N.B. Lars Witting has an alternative explanation of larch bud moth population cycles. Perhaps he will be interested in explaining this hypothesis?

Now what does all this example say about the theory (see Berryman 1999)?
1. The population of bud moths grows from a very low level approximately linearly on a logarithmic scale (1st principle).
2. The population may grow exponentially on a logarithmic scale for a short time due to cooperative processes operating at very low densities (2nd principle; see Figure 4.4 in Berryman 1999). However, sampling error is very high at low densities so we cannot say anything definite about this.
3. Growth is terminated by competition for food, either because of changes in food quality or because all food is consumed at peak densities (3rd principle).
4. Cyclic dynamics are induced by time delays in the numerical feedback with parasitoids (4th principle) which take over the dynamics after the peak.
5. The 5th principle does not come into play because the numbers of bud moth vary so dramatically (from about 1 to 100,000).

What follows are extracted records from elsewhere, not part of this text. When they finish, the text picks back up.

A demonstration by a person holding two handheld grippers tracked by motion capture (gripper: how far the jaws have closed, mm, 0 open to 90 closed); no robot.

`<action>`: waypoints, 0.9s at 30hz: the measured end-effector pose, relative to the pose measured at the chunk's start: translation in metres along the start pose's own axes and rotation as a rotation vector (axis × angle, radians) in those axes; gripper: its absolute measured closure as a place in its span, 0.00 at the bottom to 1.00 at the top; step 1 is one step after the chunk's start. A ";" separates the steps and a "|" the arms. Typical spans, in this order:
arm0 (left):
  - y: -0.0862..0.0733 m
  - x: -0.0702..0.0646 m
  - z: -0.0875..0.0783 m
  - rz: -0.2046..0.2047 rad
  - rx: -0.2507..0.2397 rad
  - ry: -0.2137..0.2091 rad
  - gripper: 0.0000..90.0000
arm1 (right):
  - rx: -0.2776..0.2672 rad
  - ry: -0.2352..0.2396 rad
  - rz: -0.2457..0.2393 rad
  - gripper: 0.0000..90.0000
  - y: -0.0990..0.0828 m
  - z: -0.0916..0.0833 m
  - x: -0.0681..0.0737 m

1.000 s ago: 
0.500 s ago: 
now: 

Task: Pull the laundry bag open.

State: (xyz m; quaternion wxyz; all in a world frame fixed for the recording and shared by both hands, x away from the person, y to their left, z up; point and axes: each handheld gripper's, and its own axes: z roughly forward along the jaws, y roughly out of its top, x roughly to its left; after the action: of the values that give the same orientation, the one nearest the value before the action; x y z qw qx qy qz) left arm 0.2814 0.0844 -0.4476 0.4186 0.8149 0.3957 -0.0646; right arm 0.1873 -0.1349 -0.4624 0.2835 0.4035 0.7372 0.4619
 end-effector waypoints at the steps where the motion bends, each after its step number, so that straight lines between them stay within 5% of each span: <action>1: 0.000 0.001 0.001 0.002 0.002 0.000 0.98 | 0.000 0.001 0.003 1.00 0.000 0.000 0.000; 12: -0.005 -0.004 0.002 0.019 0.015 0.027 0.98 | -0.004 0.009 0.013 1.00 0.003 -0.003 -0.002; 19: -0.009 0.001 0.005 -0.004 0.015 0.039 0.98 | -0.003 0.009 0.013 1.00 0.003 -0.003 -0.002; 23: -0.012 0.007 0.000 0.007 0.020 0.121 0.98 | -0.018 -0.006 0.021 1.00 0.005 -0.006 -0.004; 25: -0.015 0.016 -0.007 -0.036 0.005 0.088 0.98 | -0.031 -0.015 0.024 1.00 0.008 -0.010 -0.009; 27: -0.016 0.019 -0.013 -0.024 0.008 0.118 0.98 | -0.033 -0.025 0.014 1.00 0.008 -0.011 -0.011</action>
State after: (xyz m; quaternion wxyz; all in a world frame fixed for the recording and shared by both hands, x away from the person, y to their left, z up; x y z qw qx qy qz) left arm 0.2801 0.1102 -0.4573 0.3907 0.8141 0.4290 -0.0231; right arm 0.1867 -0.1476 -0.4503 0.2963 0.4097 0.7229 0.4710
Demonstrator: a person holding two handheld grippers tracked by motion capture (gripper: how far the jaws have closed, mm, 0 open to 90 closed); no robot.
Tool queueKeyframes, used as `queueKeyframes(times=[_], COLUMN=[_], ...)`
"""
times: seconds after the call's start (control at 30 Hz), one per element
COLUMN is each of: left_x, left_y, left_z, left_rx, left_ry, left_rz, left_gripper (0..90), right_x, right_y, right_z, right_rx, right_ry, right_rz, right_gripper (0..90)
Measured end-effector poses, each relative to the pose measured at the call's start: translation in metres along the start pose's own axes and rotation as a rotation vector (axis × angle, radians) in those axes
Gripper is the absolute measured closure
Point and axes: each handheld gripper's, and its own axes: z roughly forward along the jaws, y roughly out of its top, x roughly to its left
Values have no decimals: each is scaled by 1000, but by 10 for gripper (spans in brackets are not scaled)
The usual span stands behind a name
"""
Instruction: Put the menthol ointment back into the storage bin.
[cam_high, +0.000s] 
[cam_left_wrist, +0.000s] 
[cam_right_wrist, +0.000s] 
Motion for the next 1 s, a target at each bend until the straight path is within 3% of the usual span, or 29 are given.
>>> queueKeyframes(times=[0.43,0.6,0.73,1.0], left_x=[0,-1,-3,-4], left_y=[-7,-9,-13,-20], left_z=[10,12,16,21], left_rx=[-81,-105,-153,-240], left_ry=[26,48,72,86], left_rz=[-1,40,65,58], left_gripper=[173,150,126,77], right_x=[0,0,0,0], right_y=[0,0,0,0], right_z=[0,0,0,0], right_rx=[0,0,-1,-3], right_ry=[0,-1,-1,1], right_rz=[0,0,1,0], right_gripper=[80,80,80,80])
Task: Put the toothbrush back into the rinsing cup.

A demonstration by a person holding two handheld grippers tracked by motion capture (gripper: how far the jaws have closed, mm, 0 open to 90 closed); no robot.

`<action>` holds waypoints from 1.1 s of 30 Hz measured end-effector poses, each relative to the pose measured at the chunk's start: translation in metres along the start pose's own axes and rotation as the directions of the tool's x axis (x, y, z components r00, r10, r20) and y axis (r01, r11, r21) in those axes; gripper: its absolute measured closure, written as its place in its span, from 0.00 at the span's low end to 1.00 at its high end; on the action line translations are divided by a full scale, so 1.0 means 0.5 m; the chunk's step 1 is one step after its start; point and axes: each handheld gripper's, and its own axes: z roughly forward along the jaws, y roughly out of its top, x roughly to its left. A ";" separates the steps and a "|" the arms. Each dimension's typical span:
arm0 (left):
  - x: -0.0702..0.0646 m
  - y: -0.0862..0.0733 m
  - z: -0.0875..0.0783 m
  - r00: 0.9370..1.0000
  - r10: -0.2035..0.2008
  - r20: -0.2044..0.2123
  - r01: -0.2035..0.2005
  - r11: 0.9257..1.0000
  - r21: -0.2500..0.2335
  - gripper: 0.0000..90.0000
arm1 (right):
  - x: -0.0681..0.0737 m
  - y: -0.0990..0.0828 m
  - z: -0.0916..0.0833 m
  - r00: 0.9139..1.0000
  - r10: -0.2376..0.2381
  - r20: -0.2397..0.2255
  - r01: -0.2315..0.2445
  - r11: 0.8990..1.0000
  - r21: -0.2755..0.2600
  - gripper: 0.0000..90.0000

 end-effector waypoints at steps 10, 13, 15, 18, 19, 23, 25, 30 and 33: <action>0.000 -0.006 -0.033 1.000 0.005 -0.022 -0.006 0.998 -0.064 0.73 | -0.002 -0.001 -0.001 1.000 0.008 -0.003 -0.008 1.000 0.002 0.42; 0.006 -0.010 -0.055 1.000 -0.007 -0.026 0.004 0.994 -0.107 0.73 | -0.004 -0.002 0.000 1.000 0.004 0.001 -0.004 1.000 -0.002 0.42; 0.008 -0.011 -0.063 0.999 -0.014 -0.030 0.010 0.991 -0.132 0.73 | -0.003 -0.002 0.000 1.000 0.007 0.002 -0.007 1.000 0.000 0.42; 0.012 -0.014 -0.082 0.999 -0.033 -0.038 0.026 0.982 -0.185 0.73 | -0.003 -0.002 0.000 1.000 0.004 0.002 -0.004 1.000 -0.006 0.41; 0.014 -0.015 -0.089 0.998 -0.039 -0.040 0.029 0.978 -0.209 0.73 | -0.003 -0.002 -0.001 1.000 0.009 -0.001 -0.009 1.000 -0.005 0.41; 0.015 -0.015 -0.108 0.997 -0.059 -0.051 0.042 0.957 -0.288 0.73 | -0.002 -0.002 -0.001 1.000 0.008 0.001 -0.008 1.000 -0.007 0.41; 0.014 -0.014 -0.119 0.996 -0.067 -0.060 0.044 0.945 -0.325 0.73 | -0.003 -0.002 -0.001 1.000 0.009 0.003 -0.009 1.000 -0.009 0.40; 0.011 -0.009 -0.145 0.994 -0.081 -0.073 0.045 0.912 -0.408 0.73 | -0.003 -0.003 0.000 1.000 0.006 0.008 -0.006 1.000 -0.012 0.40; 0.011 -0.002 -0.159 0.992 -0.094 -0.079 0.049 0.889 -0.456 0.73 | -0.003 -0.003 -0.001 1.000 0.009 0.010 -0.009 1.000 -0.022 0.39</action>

Baltensweiler, W. 1993. Why the larch bud-moth cycle collapsed in the subalpine larch–cembran pine forests in the year 1990 for the first time since 1850. Oecologia 94:62–66.

Berryman, A. A. 1999. Principles of population dynamics and their application. Stanley Thornes Ltd (available at Taylor and Francis, http://www.taylorandfrancis.co.uk/ )

Turchin, P., et al. 1983. Dynamical effects of plant quality and parasitism on population cycles of larch budmoth. Ecology 84: 1207–1214.